(CNN) -- Just like the people they feature, weight-loss shows come in all shapes and sizes.
From competition shows like "The Biggest Loser" and "Dance Your Ass Off," to scripted sitcoms like "Huge" and "Mike and Molly," weight-centric programming has become a staple on the tube.
And with the recent success of serious-minded reality hits like "Teen Mom," producers are applying the formula to their weight-loss shows.
While similar to documentary-style reality shows like the Style Network's "Ruby" and TLC's "One Big Happy Family," two new docu-series are following a different format, providing viewers with a healthy dose of melodrama.
MTV's "I Used To Be Fat," which premiered on December 29, follows overweight teens on their quest to get fit. Each episode features one character's transformations -- from their last few weeks of high school, through their first days at college.
"Heavy," to premiere Monday, employs a similar format, featuring two adults -- ranging from 240 to 630 pounds -- per episode. The A&E show focuses on the mental and physical struggles people face when attempting to make a lifestyle change.
Like any makeover show, people want to see results quickly, just as they do when they're dieting, said Lynette Rice, a senior writer for Entertainment Weekly. Nobody wants to wait 13 weeks to see if the characters are going to succeed, she said.
"It's really interesting to see one person's journey in an hour," said Amy Baily, who produces "I Used To Be Fat." "They undergo a tremendous change -- not just in terms of weight loss, but confidence levels and how they feel about themselves."
This, of course, is different from "Ruby" and "One Big Happy Family," which spend an entire season with the same characters.
While reality competition shows, like ratings juggernaut "The Biggest Loser," feature contestants in a controlled environment, competing to lose weight for cash, documentary reality shows tend to feature characters in their own domain -- their only incentive for losing weight being their own health ... and maybe 15 minutes of fame.
Docu-series provide a "much healthier point of view for folks at home," because people aren't losing an unrealistic amount of weight every week and there's no prize for motivation, Rice said.
Though Rice, among others, agrees these shows are great additions to the lineup, they're not going to win the ratings game, no matter how compelling.
ABC Family's "Huge" was canceled after one season, despite viewers' efforts keep the show on the air. CBS's "Mike and Molly," on the other hand, has done well for the network. The sitcom, which spurred a heated debate about overweight characters on TV one month after its September 20 premiere, had 8.59 million viewers tune in Monday, according to TV by the Numbers.
Even "The Biggest Loser" recently saw a decline in its ratings. Luring in about 11 million viewers, the season 10 finale was down 20 percent from the season nine finale.
The reason? It might be that being overweight is no longer considered verboten, Rice said. It's not scandalous or controversial like teenagers who "decide to keep their children out of wedlock."

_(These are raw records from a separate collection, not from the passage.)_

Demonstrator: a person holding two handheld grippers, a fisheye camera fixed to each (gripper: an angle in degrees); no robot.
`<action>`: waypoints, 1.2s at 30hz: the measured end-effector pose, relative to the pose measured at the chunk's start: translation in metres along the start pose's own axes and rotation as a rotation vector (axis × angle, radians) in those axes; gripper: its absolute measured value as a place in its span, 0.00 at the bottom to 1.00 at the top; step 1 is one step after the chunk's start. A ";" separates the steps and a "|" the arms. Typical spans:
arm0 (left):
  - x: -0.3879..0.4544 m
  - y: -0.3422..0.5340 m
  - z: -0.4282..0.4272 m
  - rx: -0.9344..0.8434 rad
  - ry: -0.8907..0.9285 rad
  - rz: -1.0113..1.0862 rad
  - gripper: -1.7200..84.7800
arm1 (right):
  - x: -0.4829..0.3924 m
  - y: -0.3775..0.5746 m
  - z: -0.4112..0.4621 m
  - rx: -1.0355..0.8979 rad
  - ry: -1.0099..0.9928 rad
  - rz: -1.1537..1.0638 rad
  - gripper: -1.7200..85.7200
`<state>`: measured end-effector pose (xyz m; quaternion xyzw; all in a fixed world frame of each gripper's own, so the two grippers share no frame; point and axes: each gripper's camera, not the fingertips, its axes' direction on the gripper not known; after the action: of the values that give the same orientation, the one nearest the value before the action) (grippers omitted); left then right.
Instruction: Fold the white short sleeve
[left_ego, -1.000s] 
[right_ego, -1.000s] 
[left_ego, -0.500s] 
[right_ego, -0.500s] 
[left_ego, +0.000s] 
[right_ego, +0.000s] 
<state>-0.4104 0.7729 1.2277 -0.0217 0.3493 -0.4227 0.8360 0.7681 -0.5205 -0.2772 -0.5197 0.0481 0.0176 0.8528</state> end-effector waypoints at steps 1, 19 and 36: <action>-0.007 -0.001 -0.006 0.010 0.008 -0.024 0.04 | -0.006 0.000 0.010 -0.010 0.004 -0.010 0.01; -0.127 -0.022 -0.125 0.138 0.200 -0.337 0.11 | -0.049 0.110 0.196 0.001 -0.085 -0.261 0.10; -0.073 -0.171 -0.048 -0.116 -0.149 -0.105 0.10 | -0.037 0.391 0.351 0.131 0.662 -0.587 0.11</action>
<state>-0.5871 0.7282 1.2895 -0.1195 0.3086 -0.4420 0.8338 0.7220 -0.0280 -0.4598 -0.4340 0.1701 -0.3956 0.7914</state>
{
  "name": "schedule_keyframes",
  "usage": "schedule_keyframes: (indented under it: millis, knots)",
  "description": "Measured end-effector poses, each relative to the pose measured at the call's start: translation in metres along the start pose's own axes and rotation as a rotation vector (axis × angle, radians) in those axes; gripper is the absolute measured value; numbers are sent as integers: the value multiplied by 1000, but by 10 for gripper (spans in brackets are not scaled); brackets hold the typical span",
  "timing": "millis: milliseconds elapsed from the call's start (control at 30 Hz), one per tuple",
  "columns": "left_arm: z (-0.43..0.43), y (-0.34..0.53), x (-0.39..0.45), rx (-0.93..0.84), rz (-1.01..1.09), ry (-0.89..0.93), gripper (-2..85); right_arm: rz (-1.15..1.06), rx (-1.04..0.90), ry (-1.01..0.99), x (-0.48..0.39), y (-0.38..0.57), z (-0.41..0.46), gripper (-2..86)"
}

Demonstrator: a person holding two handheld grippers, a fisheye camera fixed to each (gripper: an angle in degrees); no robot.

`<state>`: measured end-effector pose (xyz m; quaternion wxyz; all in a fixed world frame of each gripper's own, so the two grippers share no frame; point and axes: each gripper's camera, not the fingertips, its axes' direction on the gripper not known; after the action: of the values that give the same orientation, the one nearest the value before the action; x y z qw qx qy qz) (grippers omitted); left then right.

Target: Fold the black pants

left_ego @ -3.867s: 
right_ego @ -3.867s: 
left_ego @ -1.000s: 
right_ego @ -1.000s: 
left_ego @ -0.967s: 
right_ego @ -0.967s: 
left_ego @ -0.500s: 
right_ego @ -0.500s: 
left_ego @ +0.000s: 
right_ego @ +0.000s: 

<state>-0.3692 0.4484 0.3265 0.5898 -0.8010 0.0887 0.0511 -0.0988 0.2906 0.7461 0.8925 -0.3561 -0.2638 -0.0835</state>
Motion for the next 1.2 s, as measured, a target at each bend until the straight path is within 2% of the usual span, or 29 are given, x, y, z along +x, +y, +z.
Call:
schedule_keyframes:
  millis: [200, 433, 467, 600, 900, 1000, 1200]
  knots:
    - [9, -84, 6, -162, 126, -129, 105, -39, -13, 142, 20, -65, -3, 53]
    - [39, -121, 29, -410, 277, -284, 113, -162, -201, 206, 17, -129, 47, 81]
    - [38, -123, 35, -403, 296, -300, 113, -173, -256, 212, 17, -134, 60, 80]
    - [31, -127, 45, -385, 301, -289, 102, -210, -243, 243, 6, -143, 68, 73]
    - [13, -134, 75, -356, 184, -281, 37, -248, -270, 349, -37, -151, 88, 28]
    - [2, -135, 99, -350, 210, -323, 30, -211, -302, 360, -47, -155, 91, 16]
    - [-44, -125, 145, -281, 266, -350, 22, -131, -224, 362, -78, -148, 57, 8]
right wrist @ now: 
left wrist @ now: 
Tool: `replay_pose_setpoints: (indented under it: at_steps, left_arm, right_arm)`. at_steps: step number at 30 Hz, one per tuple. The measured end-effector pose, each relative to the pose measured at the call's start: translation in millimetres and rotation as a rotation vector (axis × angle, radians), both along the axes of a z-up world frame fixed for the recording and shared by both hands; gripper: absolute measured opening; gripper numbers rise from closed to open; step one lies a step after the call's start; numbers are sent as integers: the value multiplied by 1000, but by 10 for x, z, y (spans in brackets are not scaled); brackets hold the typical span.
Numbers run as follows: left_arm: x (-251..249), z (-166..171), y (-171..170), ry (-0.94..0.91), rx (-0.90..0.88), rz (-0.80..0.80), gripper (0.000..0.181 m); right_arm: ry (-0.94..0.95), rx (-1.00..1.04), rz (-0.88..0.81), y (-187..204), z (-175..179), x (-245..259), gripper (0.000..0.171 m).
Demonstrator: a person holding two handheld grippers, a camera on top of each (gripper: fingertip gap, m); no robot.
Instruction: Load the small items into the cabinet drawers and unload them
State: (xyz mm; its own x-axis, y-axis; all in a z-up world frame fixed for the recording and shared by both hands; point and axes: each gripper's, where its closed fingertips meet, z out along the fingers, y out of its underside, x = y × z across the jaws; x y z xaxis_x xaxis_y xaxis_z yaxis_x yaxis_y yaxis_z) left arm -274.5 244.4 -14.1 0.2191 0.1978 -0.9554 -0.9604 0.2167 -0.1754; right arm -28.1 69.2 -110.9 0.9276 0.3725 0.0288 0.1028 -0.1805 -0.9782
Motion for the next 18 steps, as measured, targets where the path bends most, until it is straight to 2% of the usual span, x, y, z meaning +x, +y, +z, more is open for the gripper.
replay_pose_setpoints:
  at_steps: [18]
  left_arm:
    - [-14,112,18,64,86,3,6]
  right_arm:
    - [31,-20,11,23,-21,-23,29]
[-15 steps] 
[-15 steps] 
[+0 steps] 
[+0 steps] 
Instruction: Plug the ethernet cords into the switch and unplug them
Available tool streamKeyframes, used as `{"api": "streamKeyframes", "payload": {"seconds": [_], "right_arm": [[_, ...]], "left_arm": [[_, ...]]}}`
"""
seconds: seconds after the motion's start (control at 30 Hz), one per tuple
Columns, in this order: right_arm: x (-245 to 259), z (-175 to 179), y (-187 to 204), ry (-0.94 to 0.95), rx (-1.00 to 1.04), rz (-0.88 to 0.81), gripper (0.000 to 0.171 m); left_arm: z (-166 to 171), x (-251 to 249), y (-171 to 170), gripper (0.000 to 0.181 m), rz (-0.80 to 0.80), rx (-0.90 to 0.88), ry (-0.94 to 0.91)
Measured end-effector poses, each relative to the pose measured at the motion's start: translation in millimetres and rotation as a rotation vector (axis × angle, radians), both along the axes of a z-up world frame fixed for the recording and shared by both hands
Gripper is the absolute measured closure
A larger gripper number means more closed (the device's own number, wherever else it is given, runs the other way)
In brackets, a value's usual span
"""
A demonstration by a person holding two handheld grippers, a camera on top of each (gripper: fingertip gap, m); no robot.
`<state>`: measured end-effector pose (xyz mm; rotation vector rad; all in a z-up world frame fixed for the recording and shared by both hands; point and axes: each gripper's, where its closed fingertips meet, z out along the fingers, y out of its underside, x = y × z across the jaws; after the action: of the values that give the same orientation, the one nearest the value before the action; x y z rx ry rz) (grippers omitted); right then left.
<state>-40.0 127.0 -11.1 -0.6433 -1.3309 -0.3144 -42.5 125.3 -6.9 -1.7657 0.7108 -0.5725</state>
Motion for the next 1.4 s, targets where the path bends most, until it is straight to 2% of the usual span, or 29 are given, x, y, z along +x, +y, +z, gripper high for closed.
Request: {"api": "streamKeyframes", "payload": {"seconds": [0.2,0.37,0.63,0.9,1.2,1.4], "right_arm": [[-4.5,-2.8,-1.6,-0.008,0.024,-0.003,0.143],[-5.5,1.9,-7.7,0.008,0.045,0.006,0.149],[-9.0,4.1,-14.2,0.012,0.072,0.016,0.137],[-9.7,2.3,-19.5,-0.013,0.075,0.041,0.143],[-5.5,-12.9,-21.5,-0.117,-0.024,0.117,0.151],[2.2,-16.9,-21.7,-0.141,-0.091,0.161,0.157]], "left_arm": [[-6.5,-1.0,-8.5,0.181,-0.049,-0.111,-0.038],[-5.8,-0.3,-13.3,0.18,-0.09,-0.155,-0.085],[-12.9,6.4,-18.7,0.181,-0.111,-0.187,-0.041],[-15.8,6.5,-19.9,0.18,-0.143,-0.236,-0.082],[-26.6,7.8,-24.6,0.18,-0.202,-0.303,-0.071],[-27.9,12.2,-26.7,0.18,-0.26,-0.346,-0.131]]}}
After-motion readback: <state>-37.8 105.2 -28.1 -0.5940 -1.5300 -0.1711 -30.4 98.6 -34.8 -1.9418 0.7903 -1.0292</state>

"Shows like 'The Biggest Loser' made it OK to be huge on TV," she said. "People standing up there in their jog bras and bike shorts, standing on a scale ... that's brave."
Even Gabriella, the 18-year-old who was featured in the pilot episode of "I Used To Be Fat," said she never hesitated to share her struggle with viewers.
"I'm not on TV because I went out partying," she said. "I changed my life, and I'm hoping to inspire others. ... It was tough at times, but I knew the outcome would be great."
After all, Rice said, "We're all battling the bulge in varying degrees."